Por supuesto, estas autoridades están completamente equivocadas. El infeliz
portavoz Fernando Simón no vale nada. Lo afirman periodistas de gran fama:
“Simón activa el interruptor del cabreo social”. De golpe, en España han
aparecido cientos, quizás miles de expertos en epidemiología que pontifican por
radio, Twitter o televisión sobre la lucha contra la Covid-19. Son tantos los
españoles que conocen perfectamente lo que hay que hacer para detener el virus,
que el escritor Julio Llamazares lamentaba, irónico, el otro día en El
País , el enorme talento que el mundo va a perderse. ¿Cómo es posible
que no estén dirigiendo la OMS?
De todos modos, ahora que la pandemia afloja un poco, la nueva moda entre
los opinadores caseros o mediáticos es acusar a los médicos de
hiperproteccionismo; y de cobardes a los ciudadanos que se someten a las normas
del confinamiento. ¿Tanto miedo os da morir? Estos novios de la muerte
responden a ideologías diversas: derecha o izquierda, españolistas o
independentistas. Pero coinciden en la arrogancia, que vuelve a estar de moda.
Son la última expresión de aquella masculinidad drástica que manda a los
hombres a vivir al límite. Al parecer, las funciones protectoras, connotadas
como femeninas, son incompatibles con una vida intensa.
Cien años atrás estas tesis predominaban en las vanguardias artísticas y
políticas (futurismo, fascismo, sóviets). El poeta J.V. Foix versificó su
pasión por vivir al límite en un célebre soneto: “Hay que arriesgarse en tierra
y mar, y en el arte nuevo (...) y caer a los treinta y tres, como Alejandro”.
Foix dedicó su vida a la poesía, aunque sin descuidar la espléndida pastelería
familiar. No es extraño que viviera bastantes más años que el heroico Alejandro
el Magno; cayó a los 94. Los actuales reivindicadores del riesgo vital, que
desprecian a los que nos protegemos de la Covid-19, añoran la ética de los
jóvenes oficiales húsares que, en las noches alcohólicas, se jugaban la vida a
la ruleta rusa. ¿Tanto miedo os da morir?
Entre los nostálgicos de la ruleta rusa, entre las masas de expertos en
virología y entre tantos egocéntricos convencidos de que las normas están
hechas para los rebaños, pero no para ellos, será una tarea muy ardua superar
la doble dificultad (sanitaria y económica) a la que nos estamos enfrentando.

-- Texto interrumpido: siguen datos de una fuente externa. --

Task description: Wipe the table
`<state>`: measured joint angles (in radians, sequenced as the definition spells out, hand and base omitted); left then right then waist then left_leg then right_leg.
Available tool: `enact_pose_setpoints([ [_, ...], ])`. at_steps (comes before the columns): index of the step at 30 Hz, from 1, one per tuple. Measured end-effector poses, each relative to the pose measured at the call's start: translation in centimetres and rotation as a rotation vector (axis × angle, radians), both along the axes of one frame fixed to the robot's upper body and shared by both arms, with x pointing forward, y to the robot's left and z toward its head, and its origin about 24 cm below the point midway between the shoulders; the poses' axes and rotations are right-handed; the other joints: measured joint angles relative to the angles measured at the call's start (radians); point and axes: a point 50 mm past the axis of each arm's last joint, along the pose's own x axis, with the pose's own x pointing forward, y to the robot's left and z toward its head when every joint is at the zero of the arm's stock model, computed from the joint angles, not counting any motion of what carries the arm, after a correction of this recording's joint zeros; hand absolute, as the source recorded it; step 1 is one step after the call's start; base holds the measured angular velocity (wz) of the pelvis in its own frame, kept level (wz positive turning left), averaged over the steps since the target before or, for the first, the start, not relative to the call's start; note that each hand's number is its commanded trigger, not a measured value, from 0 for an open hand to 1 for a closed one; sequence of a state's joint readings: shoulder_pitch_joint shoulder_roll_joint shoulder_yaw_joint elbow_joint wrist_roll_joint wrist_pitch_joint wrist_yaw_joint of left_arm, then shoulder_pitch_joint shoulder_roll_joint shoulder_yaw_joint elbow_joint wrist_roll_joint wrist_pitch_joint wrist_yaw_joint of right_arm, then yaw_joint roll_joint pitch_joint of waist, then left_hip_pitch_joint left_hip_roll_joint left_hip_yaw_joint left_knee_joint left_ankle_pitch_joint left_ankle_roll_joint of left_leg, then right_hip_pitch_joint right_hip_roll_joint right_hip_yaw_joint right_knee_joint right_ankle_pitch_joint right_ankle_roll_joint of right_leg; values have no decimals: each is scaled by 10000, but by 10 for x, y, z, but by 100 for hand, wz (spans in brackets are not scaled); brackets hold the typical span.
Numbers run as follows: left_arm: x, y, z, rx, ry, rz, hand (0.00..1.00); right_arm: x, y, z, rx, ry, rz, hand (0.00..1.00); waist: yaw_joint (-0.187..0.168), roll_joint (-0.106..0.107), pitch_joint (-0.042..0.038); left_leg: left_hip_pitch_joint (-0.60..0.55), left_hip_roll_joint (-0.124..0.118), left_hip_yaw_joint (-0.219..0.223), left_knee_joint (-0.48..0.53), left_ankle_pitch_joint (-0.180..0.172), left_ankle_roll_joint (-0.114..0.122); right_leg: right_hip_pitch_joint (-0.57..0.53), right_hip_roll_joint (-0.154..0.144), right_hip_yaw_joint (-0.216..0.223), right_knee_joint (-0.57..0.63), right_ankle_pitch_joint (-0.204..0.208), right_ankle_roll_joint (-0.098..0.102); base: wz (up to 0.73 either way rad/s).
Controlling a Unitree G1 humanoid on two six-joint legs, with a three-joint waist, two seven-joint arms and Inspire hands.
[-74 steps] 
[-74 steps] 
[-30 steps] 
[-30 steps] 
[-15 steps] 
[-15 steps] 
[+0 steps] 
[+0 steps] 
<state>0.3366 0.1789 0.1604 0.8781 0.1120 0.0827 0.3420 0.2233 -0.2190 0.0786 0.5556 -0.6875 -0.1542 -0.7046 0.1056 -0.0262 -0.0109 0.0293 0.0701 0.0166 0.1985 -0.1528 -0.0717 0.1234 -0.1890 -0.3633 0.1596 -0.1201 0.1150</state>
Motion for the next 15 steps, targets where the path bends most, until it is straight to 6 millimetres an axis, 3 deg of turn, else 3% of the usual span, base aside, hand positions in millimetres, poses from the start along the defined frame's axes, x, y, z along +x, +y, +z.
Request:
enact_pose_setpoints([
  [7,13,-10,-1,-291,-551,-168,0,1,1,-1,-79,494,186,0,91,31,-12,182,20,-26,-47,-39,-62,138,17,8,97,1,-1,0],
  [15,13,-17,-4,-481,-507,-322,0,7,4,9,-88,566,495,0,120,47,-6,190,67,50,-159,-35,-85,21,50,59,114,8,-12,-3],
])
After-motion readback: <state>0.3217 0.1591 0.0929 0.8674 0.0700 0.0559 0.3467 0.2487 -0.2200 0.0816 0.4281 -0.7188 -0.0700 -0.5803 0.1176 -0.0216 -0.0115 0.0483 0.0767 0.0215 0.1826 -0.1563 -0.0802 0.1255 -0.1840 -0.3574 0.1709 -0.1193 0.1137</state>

Los expertos pedían “disciplina social” para hacer frente al virus. Pero en
España no se practican más que dos formas de disciplina. La partidista, que
compromete a los fanáticos de cada secta ideológica (de ahí la pervivencia de
la Guerra Civil), pero que justifica el incumplimiento de las normas, si las
dicta el adversario o enemigo. Y la disciplina del beneficio, que une a los
grupos de interés. Puesto que en España no hay valores generalmente
compartidos, el patriotismo cívico no puede existir. En Catalunya, que
participa de estas mismas pulsiones españolas, se ha cultivado, además, la
desobediencia como valor nacional. Ahora que necesitaríamos disciplina cívica
para alcanzar el objetivo común (salvarnos de la peste y de la ruina),
notaremos, tal vez, la función corrosiva de la desobediencia.